The International Monetary Fund on Monday said Afghanistan was making progress on structural reforms but needs to speed up resolution of the Kabul Bank, at the heart of a corruption scandal.
The head of an IMF mission that wound up Kabul talks with Afghan authorities on Sunday, Paul Ross, said the economic outlook was “broadly positive,” with growth projected at 11 percent this year.
Ross and his team completed the second review of Kabul’s progress supported by a $133.6 million loan granted to the war-torn country in November 2011.
In June, the IMF released $18.2 million under the loan program after a largely positive first review.
Ross said Kabul had made headway in implementing structural reforms to strengthen the financial sector, mobilize domestic revenue, and improve governance.

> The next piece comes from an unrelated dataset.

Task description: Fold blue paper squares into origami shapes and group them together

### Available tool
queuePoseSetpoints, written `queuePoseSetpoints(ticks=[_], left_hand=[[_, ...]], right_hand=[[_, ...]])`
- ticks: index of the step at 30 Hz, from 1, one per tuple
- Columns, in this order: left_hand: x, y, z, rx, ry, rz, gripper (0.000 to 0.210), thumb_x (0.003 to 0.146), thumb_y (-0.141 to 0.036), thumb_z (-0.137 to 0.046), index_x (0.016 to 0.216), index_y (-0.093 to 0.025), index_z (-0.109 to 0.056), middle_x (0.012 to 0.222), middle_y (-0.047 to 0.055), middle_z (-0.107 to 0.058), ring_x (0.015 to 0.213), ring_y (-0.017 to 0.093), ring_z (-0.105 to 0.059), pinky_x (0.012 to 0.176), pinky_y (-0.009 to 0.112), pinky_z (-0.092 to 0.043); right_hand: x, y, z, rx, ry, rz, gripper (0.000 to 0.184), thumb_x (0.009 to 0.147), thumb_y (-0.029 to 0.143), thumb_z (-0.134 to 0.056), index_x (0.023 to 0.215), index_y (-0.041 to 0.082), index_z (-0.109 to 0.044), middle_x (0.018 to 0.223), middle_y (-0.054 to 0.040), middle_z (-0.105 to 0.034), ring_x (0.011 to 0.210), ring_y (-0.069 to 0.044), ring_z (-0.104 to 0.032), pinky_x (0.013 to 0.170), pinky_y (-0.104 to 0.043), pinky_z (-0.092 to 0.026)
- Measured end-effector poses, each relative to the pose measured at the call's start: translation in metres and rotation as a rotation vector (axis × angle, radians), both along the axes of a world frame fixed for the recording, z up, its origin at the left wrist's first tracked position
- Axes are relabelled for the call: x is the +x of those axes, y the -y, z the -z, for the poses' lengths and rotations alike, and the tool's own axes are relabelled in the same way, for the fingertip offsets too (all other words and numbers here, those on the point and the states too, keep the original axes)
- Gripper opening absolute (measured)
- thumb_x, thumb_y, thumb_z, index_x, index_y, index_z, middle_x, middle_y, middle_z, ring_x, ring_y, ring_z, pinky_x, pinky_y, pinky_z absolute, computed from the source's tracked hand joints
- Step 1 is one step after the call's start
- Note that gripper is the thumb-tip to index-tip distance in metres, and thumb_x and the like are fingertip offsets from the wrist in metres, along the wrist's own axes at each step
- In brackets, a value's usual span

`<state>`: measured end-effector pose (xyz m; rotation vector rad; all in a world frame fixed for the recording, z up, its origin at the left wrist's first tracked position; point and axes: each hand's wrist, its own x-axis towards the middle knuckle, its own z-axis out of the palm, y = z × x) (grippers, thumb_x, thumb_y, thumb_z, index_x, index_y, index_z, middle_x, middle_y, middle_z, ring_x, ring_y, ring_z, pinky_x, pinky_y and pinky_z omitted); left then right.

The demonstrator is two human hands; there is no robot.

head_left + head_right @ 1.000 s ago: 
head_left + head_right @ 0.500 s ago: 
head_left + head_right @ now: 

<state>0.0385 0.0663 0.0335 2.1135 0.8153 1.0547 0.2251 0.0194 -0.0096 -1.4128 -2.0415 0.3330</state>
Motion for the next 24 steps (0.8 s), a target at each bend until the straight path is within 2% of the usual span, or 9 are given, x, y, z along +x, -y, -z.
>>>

But he called for swifter action in two financial sector reforms: improvement of the tax to gross domestic product ratio in 2013, and the strengthening of the financial sector and its governance, against the background of the Kabul Bank crisis.
“There was agreement on the need to expedite work to complete the submission of the new banking law to parliament,” Ross said.
“The authorities stated their commitment to continuing Kabul Bank’s asset recovery efforts and complete its resolution quickly,” he said.
The original IMF loan had been held up for a year as foreign donors and the Fund pressed the government to deal with the massive Kabul Bank scandal, in which nearly $1 billion were lost in a scheme involving many powerful Afghan businessmen and officials.
The bank, once Afghanistan’s largest, had to be taken over by the central bank in late 2010 amid accusations that powerful former executives siphoned off more than $900 million, some of which was used to buy luxury properties in Dubai.
Ross said the IMF team would continue its talks with Afghan authorities in the coming weeks.